[Information provided — start]

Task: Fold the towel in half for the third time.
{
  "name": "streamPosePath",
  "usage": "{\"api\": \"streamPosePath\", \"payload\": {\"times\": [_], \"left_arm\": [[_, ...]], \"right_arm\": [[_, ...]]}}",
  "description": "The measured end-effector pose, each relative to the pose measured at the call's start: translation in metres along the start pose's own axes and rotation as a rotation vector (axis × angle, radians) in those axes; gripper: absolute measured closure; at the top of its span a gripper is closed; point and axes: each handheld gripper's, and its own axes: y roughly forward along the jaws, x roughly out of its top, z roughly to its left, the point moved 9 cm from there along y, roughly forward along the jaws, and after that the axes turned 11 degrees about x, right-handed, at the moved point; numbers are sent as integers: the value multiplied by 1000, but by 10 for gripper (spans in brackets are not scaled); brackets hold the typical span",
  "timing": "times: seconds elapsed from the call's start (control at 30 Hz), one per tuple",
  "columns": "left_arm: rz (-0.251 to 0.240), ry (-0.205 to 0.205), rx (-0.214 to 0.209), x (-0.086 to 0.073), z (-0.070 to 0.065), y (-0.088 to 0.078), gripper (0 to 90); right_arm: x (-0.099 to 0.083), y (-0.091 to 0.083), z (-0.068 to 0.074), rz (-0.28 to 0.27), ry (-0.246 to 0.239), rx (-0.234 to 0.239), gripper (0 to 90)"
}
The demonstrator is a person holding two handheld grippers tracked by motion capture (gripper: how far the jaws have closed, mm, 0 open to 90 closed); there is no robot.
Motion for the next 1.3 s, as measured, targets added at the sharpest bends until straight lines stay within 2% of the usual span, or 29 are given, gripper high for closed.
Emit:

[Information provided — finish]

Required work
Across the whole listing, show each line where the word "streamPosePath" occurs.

Solution for this task
  "name": "streamPosePath",
  "usage": "{\"api\": \"streamPosePath\", \"payload\": {\"times\": [_], \"left_arm\": [[_, ...]], \"right_arm\": [[_, ...]]}}",

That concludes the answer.